TO DO:
The exercise calls for a faithful copy of all the data.
'''
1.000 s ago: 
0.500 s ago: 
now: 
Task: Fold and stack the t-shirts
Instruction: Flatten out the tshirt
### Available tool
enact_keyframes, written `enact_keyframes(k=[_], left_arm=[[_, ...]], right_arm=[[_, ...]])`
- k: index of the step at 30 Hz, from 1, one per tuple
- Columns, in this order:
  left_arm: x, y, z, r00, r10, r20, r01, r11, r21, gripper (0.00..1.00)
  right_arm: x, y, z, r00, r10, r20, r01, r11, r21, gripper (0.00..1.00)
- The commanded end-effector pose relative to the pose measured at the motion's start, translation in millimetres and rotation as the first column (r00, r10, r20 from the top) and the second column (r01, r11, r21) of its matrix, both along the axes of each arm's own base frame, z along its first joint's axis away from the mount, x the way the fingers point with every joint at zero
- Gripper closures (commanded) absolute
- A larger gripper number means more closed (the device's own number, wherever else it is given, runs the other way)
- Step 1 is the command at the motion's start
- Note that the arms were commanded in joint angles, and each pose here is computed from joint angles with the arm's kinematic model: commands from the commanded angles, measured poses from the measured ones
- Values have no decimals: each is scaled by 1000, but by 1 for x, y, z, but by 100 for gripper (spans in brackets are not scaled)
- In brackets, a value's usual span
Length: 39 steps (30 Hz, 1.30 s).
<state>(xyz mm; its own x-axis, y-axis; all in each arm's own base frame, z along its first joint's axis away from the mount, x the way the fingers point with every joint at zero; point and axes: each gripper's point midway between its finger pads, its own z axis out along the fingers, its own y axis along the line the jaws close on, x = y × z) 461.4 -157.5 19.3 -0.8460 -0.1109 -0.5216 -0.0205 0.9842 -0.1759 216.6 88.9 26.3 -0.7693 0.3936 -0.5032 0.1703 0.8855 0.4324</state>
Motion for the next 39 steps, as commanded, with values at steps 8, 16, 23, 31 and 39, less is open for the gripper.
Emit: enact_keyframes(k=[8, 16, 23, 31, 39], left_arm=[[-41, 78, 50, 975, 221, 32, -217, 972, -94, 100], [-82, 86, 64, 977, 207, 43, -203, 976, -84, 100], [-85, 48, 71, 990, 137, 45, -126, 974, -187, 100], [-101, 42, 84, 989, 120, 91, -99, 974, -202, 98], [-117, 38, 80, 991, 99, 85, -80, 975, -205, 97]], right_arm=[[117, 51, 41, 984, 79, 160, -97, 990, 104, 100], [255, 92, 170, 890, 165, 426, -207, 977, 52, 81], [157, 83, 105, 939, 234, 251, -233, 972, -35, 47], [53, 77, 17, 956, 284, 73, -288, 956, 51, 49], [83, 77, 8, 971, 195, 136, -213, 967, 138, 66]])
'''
OUTPUT FOR THIS TASK:
1.000 s ago: 
0.500 s ago: 
now: 
Task: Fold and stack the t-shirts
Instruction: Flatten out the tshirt
### Available tool
enact_keyframes, written `enact_keyframes(k=[_], left_arm=[[_, ...]], right_arm=[[_, ...]])`
- k: index of the step at 30 Hz, from 1, one per tuple
- Columns, in this order:
  left_arm: x, y, z, r00, r10, r20, r01, r11, r21, gripper (0.00..1.00)
  right_arm: x, y, z, r00, r10, r20, r01, r11, r21, gripper (0.00..1.00)
- The commanded end-effector pose relative to the pose measured at the motion's start, translation in millimetres and rotation as the first column (r00, r10, r20 from the top) and the second column (r01, r11, r21) of its matrix, both along the axes of each arm's own base frame, z along its first joint's axis away from the mount, x the way the fingers point with every joint at zero
- Gripper closures (commanded) absolute
- A larger gripper number means more closed (the device's own number, wherever else it is given, runs the other way)
- Step 1 is the command at the motion's start
- Note that the arms were commanded in joint angles, and each pose here is computed from joint angles with the arm's kinematic model: commands from the commanded angles, measured poses from the measured ones
- Values have no decimals: each is scaled by 1000, but by 1 for x, y, z, but by 100 for gripper (spans in brackets are not scaled)
- In brackets, a value's usual span
Length: 39 steps (30 Hz, 1.30 s).
<state>(xyz mm; its own x-axis, y-axis; all in each arm's own base frame, z along its first joint's axis away from the mount, x the way the fingers point with every joint at zero; point and axes: each gripper's point midway between its finger pads, its own z axis out along the fingers, its own y axis along the line the jaws close on, x = y × z) 461.4 -157.5 19.3 -0.8460 -0.1109 -0.5216 -0.0205 0.9842 -0.1759 216.6 88.9 26.3 -0.7693 0.3936 -0.5032 0.1703 0.8855 0.4324</state>
Motion for the next 39 steps, as commanded, with values at steps 8, 16, 23, 31 and 39, less is open for the gripper.
Emit: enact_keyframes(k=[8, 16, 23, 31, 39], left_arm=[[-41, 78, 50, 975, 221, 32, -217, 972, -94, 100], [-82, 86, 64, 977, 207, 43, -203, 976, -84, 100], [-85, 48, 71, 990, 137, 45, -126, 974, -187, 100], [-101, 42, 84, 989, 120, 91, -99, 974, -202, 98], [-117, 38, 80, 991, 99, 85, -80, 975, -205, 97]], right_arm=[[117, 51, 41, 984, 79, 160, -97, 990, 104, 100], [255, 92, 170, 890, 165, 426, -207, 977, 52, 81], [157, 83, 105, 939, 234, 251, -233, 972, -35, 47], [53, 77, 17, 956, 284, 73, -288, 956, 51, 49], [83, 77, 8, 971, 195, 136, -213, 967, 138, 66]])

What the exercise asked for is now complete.